Henry had seen the direction of my hostility.

‘Not when you show such favour to him.’

No, I could not avoid him, but neither could I prevent a leap of pure joy when, the contest underway, the new Earl was efficiently dislodged from his saddle and, in one to one combat, beaten to his knees by a well-aimed sword in the hand of some nameless knight. I had no compassion for his lack of years at nineteen. I would have had his
head hacked from his body. When he was helped limping from the field, I watched him go, hatred masked by a bland face.

‘How can you not despise him?’ I asked.

‘I cannot afford to despise him. I cannot afford to despise anyone. The FitzAlans have lineage and breeding. They are too potentially powerful to have them estranged from my court.’
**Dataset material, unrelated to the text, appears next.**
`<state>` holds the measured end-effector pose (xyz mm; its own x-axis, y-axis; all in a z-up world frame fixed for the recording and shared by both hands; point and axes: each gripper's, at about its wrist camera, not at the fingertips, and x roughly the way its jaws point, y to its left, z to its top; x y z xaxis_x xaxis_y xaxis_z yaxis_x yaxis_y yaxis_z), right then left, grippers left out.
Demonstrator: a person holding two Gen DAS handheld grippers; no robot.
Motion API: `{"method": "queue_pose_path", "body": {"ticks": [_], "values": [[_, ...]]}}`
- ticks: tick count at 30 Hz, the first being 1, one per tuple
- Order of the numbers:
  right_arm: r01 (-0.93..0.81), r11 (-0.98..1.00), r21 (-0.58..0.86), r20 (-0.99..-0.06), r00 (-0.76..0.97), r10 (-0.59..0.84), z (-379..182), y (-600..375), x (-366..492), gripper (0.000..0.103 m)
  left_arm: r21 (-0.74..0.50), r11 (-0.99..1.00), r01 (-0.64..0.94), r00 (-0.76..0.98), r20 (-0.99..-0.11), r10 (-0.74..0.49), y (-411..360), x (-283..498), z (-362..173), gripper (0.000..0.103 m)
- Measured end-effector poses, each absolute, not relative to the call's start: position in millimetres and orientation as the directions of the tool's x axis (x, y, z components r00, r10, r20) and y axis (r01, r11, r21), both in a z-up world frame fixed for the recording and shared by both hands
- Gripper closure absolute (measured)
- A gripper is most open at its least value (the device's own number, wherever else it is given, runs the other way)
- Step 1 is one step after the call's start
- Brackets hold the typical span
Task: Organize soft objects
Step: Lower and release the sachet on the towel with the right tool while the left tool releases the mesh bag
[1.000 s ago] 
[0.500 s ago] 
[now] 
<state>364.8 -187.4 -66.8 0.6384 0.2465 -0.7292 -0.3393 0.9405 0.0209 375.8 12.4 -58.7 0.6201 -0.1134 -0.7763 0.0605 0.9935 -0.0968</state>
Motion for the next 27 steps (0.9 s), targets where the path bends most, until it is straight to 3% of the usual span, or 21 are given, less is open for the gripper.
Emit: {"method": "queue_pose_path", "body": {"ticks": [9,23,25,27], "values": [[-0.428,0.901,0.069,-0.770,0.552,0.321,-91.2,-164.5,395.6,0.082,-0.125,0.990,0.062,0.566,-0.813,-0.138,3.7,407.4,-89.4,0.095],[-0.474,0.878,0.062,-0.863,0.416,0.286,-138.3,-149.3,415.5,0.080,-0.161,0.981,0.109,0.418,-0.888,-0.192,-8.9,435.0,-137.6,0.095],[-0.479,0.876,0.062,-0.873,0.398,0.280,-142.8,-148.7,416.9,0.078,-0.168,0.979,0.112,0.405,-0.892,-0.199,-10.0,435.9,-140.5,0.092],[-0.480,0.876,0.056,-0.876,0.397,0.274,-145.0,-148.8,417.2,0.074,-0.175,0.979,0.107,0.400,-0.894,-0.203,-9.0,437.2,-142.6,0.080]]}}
I looked across to where the knight who had bested FitzAlan was catching his breath before launching again into the fray. I did not know him, nor did I recognise his banner. A lion rampant, ducally crowned, with a border
bezantee,
dramatic in black and red with a golden star on its shoulder. Silently wishing him well, my eye moved on, then returned as he took his sword from his squire and strode back to pit himself against one of the Percy faction. Unlike FitzAlan, his armour was plain and well-worn, no gilding here, the dents catching the sun to refract into glints of light as he remounted.

And again my breathing was compromised but in quite a different manner.
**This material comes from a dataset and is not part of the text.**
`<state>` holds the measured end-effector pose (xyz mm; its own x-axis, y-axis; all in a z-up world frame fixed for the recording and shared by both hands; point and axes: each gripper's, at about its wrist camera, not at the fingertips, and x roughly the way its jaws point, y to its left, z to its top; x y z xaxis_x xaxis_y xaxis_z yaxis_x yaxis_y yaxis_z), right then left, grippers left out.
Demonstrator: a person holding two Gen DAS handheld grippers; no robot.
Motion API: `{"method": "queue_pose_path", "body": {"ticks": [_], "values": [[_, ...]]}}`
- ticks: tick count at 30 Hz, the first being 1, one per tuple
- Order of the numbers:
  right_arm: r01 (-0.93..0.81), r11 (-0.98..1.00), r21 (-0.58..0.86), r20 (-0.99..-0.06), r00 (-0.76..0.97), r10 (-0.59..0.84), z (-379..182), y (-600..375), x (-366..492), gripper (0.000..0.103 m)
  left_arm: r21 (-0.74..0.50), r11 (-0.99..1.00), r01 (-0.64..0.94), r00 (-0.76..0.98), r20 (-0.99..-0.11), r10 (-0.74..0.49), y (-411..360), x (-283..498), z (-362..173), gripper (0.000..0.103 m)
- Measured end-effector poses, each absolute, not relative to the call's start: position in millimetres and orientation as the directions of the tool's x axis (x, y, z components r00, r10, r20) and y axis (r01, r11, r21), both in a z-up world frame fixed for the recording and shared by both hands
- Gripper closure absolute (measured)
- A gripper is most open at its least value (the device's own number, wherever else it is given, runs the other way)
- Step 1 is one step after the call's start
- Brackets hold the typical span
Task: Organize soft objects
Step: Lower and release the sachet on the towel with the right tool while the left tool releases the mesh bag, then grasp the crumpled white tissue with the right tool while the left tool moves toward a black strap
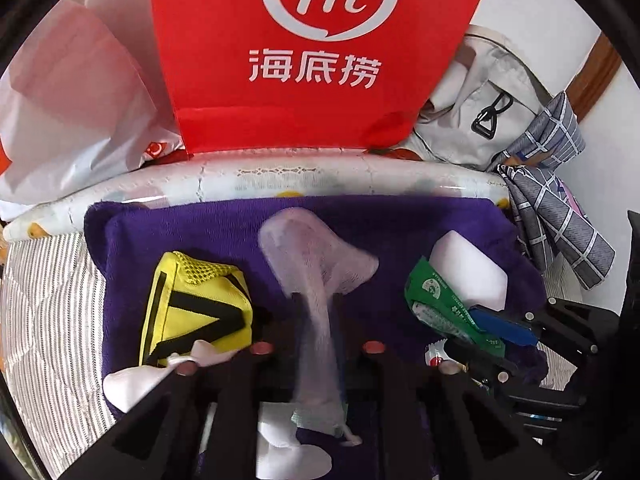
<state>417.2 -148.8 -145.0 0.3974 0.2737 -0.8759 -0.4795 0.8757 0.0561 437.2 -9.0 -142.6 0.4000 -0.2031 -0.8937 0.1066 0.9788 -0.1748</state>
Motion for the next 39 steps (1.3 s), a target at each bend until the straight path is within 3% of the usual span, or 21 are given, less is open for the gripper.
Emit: {"method": "queue_pose_path", "body": {"ticks": [4,5,6,10,22,24,26,28,39], "values": [[-0.466,0.883,0.060,-0.863,0.420,0.280,-141.8,-150.7,415.5,0.049,-0.195,0.974,0.117,0.391,-0.892,-0.225,-8.1,438.8,-143.1,0.060],[-0.466,0.883,0.060,-0.860,0.426,0.283,-139.8,-151.9,412.6,0.041,-0.191,0.974,0.119,0.395,-0.891,-0.223,-9.1,438.7,-141.7,0.046],[-0.468,0.882,0.054,-0.856,0.434,0.283,-137.0,-152.3,408.5,0.038,-0.177,0.977,0.120,0.404,-0.890,-0.211,-10.4,438.2,-139.3,0.034],[-0.447,0.894,0.034,-0.820,0.499,0.280,-123.1,-156.2,392.9,0.037,-0.119,0.985,0.123,0.445,-0.881,-0.162,-15.6,433.9,-127.4,0.028],[-0.460,0.882,0.096,-0.765,0.533,0.361,-91.8,-162.9,284.8,0.037,-0.120,0.986,0.118,0.511,-0.844,-0.164,-3.3,392.4,-86.2,0.028],[-0.480,0.872,0.098,-0.767,0.522,0.374,-91.8,-158.4,268.2,0.042,-0.130,0.985,0.110,0.513,-0.842,-0.169,2.3,378.0,-81.6,0.028],[-0.502,0.859,0.101,-0.772,0.505,0.386,-94.4,-152.5,246.4,0.055,-0.136,0.985,0.103,0.518,-0.838,-0.169,9.0,360.3,-76.5,0.028],[-0.521,0.847,0.110,-0.777,0.487,0.400,-97.9,-147.2,227.7,0.058,-0.130,0.988,0.087,0.531,-0.833,-0.156,19.3,337.6,-70.8,0.028],[-0.586,0.805,0.097,-0.821,0.411,0.398,-135.7,-115.0,148.0,0.057,-0.122,0.993,0.003,0.563,-0.820,-0.103,68.9,241.6,-66.6,0.028]]}}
There it was, the same skill, the same grace that had characterised John Holland; a fluid deportment, a perfect coordination between hand and eye that brought him victory against any knight who opposed him. Agile, fleet-footed, there was no one to compare with this unknown knight. It could be John, restored to all his old inimitable prowess.
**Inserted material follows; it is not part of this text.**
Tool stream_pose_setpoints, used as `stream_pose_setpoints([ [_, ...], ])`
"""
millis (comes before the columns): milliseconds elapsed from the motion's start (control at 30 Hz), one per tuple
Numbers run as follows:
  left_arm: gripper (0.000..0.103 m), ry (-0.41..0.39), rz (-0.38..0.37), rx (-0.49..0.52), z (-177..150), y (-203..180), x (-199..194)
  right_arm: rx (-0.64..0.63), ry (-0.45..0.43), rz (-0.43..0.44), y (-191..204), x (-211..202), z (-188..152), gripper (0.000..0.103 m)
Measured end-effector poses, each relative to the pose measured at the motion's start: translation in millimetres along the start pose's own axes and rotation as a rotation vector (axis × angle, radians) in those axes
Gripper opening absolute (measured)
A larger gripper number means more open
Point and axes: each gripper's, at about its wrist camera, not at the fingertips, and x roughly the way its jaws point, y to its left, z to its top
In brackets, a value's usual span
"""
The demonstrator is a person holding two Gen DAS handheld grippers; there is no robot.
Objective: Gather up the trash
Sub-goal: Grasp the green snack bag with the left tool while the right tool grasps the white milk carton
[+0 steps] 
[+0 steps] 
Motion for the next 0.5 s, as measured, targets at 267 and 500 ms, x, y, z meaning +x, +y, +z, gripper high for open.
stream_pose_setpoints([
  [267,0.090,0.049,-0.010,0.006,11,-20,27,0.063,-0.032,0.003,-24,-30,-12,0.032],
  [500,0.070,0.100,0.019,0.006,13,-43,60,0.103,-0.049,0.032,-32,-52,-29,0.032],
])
I took a deep breath. This was beyond foolishness, to be so moved by an ability to thrust and parry, to disarm,
before clasping hands with the beaten foe in recognition of the fallen man’s courage. It was not John. It would never be John again.

My fan had fallen still in my lap.

I berated myself again, my cheeks flushing in the heat as I realised that I had been regarding the knight with the rampant lion for the last handful of minutes, and at last my breathing began to settle and common sense dealt a healthy blow to my demeanour. This faceless man did not attract me. There was no obvious similarity between him and John, neither in stature nor in manner of fighting. This man was taller, slighter, fighting with an elegant composure, far different from John’s magnificent aggression. Even though he wielded the great sword with impressive talent, this knight could not wound my heart as John had done.